__Your task__:
After finding the line with "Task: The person" in the entries below, retype exactly each line from there through the line with "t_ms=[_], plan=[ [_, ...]", including that final line.

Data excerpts
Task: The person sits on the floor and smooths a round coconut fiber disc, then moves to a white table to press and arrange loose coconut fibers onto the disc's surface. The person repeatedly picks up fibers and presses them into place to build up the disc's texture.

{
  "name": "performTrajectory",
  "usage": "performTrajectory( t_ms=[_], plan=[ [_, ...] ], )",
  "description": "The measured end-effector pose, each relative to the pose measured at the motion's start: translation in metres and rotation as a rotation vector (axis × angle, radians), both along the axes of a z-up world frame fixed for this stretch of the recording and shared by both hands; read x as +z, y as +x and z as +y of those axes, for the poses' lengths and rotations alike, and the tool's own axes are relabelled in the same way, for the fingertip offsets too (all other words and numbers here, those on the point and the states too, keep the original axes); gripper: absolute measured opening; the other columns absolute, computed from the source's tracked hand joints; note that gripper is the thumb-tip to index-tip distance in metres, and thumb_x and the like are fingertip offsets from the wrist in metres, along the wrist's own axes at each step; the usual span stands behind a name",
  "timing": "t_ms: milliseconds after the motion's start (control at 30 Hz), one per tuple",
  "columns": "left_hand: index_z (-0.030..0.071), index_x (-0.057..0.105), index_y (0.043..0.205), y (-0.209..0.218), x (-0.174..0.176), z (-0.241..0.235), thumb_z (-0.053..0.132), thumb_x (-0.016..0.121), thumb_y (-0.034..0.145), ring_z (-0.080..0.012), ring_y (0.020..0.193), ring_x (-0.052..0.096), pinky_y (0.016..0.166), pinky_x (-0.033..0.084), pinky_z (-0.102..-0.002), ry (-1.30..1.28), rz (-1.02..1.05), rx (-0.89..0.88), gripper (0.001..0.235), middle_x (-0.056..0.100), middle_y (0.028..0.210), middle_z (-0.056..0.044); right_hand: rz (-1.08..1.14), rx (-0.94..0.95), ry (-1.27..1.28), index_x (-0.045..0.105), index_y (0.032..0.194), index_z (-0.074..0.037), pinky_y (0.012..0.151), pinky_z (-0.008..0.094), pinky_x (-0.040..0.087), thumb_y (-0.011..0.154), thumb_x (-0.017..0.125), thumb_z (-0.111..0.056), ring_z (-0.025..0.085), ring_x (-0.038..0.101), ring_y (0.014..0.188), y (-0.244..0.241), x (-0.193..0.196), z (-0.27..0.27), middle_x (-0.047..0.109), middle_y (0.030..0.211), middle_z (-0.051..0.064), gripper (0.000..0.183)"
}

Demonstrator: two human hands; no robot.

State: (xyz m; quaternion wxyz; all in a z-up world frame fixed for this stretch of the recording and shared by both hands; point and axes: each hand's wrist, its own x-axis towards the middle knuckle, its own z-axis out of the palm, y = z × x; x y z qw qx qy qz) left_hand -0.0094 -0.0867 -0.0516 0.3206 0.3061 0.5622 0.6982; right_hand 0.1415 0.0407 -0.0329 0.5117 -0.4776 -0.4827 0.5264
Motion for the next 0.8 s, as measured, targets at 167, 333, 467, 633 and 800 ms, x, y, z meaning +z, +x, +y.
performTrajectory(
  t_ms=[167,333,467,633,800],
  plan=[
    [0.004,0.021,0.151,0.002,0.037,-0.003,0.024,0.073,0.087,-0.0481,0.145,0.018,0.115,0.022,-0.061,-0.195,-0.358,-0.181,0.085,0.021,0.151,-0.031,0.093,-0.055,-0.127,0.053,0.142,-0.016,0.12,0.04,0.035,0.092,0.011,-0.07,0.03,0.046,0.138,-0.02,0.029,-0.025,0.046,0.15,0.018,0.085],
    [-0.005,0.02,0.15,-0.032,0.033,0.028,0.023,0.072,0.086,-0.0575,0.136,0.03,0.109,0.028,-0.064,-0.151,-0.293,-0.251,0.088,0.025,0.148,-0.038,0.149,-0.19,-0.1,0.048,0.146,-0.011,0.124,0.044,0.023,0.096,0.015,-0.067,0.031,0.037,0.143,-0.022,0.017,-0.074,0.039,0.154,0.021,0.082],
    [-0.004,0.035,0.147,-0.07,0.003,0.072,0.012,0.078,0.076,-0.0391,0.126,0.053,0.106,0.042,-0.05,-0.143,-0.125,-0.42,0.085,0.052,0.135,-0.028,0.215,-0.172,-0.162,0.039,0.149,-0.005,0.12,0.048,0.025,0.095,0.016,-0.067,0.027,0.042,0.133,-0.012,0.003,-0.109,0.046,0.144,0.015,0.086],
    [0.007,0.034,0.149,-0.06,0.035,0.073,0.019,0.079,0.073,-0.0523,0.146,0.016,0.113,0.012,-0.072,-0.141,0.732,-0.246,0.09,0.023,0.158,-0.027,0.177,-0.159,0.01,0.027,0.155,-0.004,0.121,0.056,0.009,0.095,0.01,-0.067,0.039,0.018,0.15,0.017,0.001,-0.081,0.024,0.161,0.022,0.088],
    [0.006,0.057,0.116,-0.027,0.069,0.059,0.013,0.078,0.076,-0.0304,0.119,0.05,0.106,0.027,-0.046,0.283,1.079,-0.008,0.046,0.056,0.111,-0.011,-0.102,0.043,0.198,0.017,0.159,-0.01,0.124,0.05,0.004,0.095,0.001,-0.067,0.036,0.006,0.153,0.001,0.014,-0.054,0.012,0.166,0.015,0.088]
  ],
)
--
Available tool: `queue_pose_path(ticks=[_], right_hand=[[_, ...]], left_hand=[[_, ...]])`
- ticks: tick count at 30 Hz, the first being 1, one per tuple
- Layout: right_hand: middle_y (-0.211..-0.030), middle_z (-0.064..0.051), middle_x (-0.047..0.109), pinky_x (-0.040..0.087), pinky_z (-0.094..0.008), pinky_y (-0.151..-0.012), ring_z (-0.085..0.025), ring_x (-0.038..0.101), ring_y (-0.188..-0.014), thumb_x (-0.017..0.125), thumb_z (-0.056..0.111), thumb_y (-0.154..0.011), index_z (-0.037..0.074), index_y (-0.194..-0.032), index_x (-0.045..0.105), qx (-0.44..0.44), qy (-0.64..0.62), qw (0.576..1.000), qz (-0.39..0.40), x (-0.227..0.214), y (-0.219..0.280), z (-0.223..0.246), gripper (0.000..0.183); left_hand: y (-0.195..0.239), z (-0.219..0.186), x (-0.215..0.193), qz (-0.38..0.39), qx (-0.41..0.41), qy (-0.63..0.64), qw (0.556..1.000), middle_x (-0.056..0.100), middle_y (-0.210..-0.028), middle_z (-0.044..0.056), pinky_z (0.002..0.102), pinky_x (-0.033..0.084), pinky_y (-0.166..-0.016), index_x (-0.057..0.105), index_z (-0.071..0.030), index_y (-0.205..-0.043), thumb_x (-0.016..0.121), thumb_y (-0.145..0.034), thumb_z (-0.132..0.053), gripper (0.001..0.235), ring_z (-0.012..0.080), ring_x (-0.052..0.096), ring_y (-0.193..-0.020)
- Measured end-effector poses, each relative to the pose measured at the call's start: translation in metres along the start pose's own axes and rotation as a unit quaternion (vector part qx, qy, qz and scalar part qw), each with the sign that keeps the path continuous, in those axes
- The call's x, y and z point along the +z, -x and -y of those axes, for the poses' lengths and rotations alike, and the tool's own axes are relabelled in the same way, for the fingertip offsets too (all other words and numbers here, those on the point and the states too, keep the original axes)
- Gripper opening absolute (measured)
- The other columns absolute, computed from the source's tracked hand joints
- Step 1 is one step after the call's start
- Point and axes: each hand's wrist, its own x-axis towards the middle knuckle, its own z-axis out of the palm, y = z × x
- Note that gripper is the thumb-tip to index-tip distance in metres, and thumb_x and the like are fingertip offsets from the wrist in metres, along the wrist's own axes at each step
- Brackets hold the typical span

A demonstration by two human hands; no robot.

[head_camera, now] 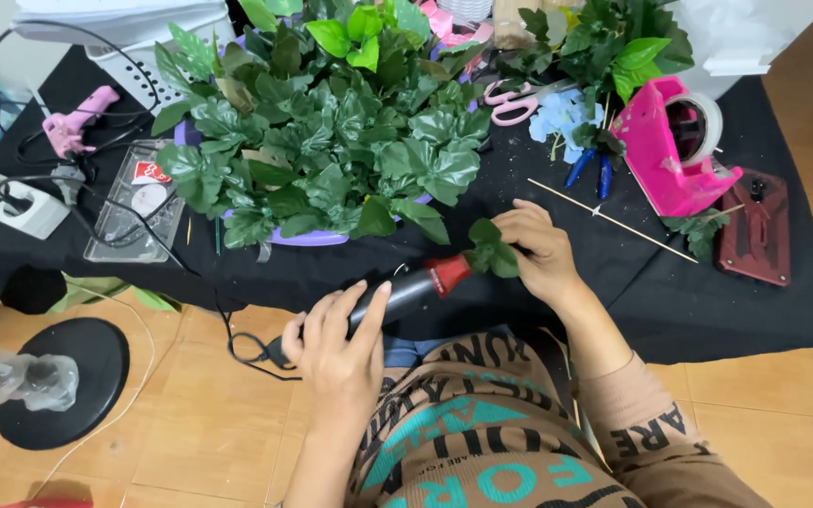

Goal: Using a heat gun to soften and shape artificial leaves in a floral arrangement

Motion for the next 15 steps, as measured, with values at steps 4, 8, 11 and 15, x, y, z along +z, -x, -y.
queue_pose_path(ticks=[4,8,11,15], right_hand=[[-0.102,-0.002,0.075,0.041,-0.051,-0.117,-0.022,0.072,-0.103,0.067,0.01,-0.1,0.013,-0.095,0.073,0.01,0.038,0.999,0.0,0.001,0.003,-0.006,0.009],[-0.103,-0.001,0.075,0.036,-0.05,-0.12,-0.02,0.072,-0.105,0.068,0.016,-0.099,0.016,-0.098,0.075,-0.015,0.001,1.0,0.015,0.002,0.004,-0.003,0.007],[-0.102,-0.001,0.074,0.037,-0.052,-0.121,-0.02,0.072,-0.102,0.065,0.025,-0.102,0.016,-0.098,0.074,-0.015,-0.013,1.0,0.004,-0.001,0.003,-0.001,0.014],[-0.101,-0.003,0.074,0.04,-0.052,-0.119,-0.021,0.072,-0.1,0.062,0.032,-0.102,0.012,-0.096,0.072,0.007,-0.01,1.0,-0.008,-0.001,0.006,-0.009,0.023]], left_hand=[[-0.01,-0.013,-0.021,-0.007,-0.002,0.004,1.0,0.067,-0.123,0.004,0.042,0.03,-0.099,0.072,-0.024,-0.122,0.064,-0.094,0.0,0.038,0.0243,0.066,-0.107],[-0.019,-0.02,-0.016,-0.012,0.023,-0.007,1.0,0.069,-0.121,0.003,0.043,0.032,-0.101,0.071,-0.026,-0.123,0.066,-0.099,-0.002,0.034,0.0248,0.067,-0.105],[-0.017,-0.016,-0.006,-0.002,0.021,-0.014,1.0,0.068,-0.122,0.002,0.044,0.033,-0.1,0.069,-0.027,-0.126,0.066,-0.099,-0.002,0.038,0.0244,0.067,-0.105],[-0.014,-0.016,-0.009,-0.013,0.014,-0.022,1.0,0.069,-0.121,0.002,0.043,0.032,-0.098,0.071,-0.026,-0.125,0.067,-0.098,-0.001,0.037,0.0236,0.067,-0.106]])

__Output__:
Task: The person sits on the floor and smooths a round coconut fiber disc, then moves to a white table to press and arrange loose coconut fibers onto the disc's surface. The person repeatedly picks up fibers and presses them into place to build up the disc's texture.

{
  "name": "performTrajectory",
  "usage": "performTrajectory( t_ms=[_], plan=[ [_, ...] ], )",

Nothing remains to be answered in this exercise.